> GIVEN INFORMATION:
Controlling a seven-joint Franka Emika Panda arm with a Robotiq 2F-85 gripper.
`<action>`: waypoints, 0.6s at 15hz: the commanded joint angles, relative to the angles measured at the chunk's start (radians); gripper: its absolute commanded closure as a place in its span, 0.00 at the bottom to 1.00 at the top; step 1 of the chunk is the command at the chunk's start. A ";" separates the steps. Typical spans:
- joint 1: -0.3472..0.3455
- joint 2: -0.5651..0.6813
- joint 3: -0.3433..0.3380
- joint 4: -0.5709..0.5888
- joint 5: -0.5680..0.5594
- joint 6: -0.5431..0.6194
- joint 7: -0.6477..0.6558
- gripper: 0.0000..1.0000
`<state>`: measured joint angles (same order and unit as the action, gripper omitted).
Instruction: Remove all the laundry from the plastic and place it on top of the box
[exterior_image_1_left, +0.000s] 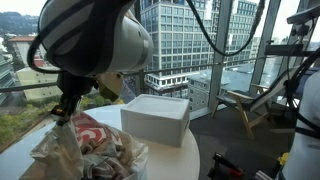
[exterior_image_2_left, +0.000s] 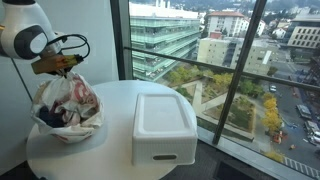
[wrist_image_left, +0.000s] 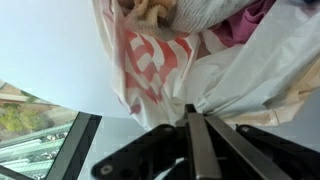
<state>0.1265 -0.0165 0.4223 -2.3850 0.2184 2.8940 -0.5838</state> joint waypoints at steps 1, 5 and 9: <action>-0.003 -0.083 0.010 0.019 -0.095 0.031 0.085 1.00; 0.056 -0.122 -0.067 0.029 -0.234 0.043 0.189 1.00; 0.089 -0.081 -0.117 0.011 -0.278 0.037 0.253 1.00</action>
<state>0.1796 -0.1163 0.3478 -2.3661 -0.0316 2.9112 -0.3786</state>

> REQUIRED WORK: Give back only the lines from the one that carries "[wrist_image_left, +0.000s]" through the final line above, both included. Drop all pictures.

> TASK SOLUTION:
[wrist_image_left, +0.000s] 
<state>0.1265 -0.0165 0.4223 -2.3850 0.2184 2.8940 -0.5838</state> joint waypoints at steps 1, 5 and 9: <action>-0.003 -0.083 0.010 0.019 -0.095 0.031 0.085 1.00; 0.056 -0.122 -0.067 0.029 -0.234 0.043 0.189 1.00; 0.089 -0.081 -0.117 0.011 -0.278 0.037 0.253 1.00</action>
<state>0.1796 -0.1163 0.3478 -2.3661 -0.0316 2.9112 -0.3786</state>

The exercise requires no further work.